Diodes are just like check valves. They only allow the current to flow one direction. You wouldn't want to connect 2 wires from different dumps together or else when you hit a different switch the current would flow through both the wires that are tied together at the other switch. Using a diode only allows the flow to go into the switch and not back through the other wire. A little hard to explain, but maybe you get it?

This is the first 2-6 I have ever wired. I have used diodes once when doing a 1-5 setup. I also used to use them all the time back when I was a car stereo installer. I thought about using the diodes on this, but space permitted the use of the 12 prongs in the center console, so I used them. I think they look kinda cool on the back side also (that's why I took the pic).

Thanks for the compliments!!!


----------



## AndrewH (Dec 12, 2002)

more info on diodes, always wondered about this!

setup looking good by the way


----------



## HYDROHOLICS.NET (Mar 6, 2009)

> _Originally posted by BlackMagicHydraulics_@Apr 16 2009, 12:23 AM~13591778
> *Clean install...You should do a side pressure block to keep the mounting hole outta sight...
> 
> I could wire these style set-ups really fast, it's just like wiring a 4 pump, Just got to the blocker dump first and put a Diode inline going to the soleniods, Only takes 5 exrta minutes...And you don't have to use 12 prongs then...It also opens the blocker first and then activates the soleniods, so when the batteries get low it wont ever not allow the dump to open.....Just my 2 cents.But again clean and Tite
> *


This 6 dump setup design doesn't use blocker dumps. No dumps need to open to prevent lift even if the batteries are low. It works of pressure only.


----------



## purpl7duece (Jun 22, 2002)

Any pics of the struts or whole car??


----------



## tre5peter (Jul 21, 2008)

ask and you shall recieve. I just finished the front struts. The back will also be done today. I am taking a lunch break.
Here you go...


----------



## ctrl (Apr 28, 2004)

Cool.

No powerballs up on top?


----------



## HYDROHOLICS.NET (Mar 6, 2009)

> _Originally posted by ctrl_@Apr 16 2009, 02:28 PM~13596589
> *Cool.
> 
> No powerballs up on top?
> *


Unfortunately the upper strut tower's hole wasn't big for a enough so Jeremy couldn't insert a powerball through it so the car would still lay out. Our other option was to do 6's, but we decided against that that.
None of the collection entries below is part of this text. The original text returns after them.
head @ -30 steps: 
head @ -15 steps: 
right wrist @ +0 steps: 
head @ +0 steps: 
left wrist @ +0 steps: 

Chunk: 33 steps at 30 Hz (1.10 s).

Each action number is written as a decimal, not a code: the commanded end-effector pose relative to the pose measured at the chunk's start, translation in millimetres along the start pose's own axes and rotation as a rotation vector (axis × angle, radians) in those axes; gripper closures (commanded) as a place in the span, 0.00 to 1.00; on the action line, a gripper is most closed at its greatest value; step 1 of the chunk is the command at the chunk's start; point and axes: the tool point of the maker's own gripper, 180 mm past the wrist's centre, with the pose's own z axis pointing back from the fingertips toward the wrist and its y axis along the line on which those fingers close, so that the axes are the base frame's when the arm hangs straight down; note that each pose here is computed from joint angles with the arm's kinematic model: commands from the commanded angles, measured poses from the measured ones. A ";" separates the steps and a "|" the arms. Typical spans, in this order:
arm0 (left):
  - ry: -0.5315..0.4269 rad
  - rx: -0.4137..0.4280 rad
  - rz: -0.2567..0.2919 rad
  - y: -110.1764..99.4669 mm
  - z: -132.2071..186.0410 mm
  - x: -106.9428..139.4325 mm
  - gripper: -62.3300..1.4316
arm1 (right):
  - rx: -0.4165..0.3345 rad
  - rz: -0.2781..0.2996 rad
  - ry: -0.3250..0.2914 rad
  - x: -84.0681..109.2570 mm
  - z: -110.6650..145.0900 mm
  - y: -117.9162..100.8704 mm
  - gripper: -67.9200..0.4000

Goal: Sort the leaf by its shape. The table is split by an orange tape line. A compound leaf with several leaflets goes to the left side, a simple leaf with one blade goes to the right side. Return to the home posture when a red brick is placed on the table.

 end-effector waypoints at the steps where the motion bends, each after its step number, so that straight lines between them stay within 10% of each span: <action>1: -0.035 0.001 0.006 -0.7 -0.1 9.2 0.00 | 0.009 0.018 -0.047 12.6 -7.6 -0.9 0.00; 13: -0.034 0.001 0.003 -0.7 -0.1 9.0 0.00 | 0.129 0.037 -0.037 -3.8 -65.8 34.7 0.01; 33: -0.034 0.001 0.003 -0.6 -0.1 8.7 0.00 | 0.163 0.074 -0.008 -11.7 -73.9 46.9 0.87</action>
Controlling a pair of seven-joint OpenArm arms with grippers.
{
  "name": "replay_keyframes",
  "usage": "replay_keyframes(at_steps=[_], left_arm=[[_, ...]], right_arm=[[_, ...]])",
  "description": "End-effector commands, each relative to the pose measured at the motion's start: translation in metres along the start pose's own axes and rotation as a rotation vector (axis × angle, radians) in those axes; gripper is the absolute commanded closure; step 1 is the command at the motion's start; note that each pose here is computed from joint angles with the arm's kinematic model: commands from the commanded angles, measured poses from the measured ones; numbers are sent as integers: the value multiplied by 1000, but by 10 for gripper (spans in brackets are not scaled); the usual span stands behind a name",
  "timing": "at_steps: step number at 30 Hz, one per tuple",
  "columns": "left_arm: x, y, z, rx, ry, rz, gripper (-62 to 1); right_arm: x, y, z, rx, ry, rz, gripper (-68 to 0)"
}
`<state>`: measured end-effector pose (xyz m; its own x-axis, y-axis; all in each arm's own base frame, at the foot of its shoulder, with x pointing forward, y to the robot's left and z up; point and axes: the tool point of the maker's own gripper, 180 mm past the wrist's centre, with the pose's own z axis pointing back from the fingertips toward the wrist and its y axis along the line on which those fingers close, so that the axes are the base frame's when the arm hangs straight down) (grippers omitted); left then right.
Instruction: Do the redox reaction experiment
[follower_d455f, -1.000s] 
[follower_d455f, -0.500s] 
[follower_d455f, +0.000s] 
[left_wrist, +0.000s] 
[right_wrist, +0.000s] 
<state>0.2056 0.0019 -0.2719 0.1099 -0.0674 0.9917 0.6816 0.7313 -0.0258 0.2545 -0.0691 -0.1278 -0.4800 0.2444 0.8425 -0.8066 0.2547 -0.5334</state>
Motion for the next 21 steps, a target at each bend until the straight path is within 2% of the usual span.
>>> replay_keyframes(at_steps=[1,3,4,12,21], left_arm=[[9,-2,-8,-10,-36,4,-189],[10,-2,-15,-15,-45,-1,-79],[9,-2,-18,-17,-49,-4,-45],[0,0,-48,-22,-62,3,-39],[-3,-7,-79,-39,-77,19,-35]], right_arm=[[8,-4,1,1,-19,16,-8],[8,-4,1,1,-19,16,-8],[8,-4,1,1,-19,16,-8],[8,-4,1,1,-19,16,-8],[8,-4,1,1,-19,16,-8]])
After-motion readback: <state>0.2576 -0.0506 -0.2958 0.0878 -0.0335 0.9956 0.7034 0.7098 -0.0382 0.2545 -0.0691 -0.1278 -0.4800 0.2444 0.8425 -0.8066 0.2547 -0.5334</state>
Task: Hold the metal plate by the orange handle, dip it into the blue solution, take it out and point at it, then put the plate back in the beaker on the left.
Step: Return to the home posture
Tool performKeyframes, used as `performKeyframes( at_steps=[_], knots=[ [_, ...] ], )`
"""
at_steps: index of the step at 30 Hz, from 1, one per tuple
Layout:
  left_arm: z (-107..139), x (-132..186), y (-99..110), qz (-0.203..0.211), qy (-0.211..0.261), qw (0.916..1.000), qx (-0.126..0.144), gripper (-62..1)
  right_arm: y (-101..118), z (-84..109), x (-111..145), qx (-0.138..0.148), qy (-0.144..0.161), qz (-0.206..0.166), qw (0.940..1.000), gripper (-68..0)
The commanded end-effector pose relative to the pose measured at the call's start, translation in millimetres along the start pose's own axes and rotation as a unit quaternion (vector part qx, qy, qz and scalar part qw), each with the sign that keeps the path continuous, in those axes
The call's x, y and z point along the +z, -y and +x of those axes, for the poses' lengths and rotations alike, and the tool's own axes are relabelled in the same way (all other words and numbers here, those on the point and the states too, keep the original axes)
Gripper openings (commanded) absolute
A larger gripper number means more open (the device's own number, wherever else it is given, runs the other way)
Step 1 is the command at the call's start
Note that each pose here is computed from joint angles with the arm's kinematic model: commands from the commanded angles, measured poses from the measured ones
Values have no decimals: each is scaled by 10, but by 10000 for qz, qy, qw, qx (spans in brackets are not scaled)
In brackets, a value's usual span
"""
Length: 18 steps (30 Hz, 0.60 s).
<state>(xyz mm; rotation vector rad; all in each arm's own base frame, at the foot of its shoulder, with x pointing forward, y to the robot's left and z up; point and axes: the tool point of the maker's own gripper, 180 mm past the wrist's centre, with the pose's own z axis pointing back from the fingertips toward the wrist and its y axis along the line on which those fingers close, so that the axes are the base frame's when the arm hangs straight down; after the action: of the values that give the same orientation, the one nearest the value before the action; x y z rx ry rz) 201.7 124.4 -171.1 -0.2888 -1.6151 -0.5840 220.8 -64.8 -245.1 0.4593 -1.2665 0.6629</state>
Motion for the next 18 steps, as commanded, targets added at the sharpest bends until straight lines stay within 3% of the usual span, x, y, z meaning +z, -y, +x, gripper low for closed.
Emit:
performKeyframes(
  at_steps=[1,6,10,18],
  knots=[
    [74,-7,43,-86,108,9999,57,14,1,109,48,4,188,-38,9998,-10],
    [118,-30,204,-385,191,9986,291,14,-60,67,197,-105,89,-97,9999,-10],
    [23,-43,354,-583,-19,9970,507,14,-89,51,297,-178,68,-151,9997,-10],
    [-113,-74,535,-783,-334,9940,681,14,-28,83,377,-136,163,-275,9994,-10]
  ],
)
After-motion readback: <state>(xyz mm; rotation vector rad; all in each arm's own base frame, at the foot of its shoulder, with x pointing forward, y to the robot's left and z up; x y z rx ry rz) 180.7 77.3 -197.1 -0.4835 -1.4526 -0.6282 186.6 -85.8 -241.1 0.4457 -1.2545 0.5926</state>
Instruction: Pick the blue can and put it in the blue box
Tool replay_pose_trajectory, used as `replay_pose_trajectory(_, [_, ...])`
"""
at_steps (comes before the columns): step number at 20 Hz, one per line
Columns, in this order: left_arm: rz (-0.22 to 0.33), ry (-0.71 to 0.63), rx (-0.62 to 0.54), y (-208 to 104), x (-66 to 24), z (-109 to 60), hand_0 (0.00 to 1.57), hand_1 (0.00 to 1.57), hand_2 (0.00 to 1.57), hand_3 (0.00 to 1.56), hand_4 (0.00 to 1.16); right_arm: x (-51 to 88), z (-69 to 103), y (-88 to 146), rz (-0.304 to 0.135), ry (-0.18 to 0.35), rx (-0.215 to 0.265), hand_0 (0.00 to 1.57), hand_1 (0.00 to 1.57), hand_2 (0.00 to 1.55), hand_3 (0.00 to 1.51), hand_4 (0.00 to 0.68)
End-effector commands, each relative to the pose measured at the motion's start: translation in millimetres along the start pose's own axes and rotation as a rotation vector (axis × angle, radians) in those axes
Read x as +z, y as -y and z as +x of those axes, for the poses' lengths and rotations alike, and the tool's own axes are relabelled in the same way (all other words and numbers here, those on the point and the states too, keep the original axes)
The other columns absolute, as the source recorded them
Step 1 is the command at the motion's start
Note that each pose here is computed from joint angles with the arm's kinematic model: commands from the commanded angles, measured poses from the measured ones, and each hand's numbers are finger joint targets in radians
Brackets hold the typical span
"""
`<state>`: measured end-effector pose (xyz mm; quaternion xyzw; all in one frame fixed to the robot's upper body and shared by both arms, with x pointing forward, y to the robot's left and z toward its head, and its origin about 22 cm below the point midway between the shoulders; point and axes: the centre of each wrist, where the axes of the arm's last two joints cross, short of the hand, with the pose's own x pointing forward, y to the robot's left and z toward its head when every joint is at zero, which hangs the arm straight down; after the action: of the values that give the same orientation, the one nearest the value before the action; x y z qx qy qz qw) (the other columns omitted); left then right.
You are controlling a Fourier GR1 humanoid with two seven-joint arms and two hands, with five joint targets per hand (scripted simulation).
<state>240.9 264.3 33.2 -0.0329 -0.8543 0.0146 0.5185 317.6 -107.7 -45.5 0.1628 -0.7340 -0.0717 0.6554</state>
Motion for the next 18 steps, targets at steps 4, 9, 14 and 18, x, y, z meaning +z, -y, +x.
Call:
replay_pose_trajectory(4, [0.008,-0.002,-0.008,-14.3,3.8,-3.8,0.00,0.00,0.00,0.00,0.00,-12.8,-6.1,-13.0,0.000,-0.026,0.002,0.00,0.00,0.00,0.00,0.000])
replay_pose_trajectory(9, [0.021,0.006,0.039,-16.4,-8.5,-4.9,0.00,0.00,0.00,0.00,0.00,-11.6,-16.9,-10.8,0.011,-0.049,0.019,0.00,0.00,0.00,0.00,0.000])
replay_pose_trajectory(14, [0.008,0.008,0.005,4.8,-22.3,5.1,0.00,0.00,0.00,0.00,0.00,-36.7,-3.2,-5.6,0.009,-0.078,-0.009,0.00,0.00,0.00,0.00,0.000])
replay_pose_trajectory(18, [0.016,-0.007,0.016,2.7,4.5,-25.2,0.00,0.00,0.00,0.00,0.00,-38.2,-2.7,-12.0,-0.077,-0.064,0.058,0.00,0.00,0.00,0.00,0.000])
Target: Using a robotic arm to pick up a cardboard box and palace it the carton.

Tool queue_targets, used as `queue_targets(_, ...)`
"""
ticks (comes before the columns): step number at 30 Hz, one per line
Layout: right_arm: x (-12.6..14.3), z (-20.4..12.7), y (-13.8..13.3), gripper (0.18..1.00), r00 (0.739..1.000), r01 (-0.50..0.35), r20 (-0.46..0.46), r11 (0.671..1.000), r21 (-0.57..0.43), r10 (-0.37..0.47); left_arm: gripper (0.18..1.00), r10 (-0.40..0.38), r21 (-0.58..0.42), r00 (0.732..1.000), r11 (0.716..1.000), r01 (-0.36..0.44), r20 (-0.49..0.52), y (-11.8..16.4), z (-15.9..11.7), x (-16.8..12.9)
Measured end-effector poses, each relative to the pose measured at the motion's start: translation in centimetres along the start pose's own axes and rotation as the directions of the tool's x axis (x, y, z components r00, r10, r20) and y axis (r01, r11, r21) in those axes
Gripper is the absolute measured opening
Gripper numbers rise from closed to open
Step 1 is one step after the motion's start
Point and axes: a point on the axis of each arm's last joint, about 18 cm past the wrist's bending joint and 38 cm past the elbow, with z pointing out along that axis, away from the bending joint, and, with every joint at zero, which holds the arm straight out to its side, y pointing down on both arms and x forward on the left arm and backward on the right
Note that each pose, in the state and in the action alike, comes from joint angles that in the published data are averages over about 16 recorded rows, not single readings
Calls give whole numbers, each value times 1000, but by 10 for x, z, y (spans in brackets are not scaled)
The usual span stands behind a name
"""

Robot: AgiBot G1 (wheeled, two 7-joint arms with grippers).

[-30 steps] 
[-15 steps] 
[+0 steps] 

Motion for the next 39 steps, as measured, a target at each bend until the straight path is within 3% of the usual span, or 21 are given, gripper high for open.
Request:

Besides, this is how I used to do it back in the day before powerballs were even invented and I never had a problem. Sometimes going old-school isn't a bad thing


----------



## ctrl (Apr 28, 2004)

Oh I never even thought about the upper hole size. Hmm, there is an idea, smaller diameter powerballs.....

 :biggrin:


----------



## starion88esir (Oct 19, 2008)

As usual, nice work. Can't wait to have the cash to do mine. 

Little OT question: On the Passat you guys did, what did you do about the upper strut bushing? (I'm assuming it has one like the Jetta/GTI)


----------



## TD Hydros (Jun 29, 2006)

> _Originally posted by tre5peter_@Apr 16 2009, 04:29 PM~13595904
> *ask and you shall recieve. I just finished the front struts. The back will also be done today. I am taking a lunch break.
> Here you go...
> 
> ...


SUPPER CLEAN


----------



## TAIB (Oct 23, 2005)

> _Originally posted by tre5peter_@Apr 16 2009, 08:29 PM~13595904
> *ask and you shall recieve. I just finished the front struts. The back will also be done today. I am taking a lunch break.
> Here you go...
> 
> ...


clean!!

did you thread the cyllinder and the bracket is threaded as well?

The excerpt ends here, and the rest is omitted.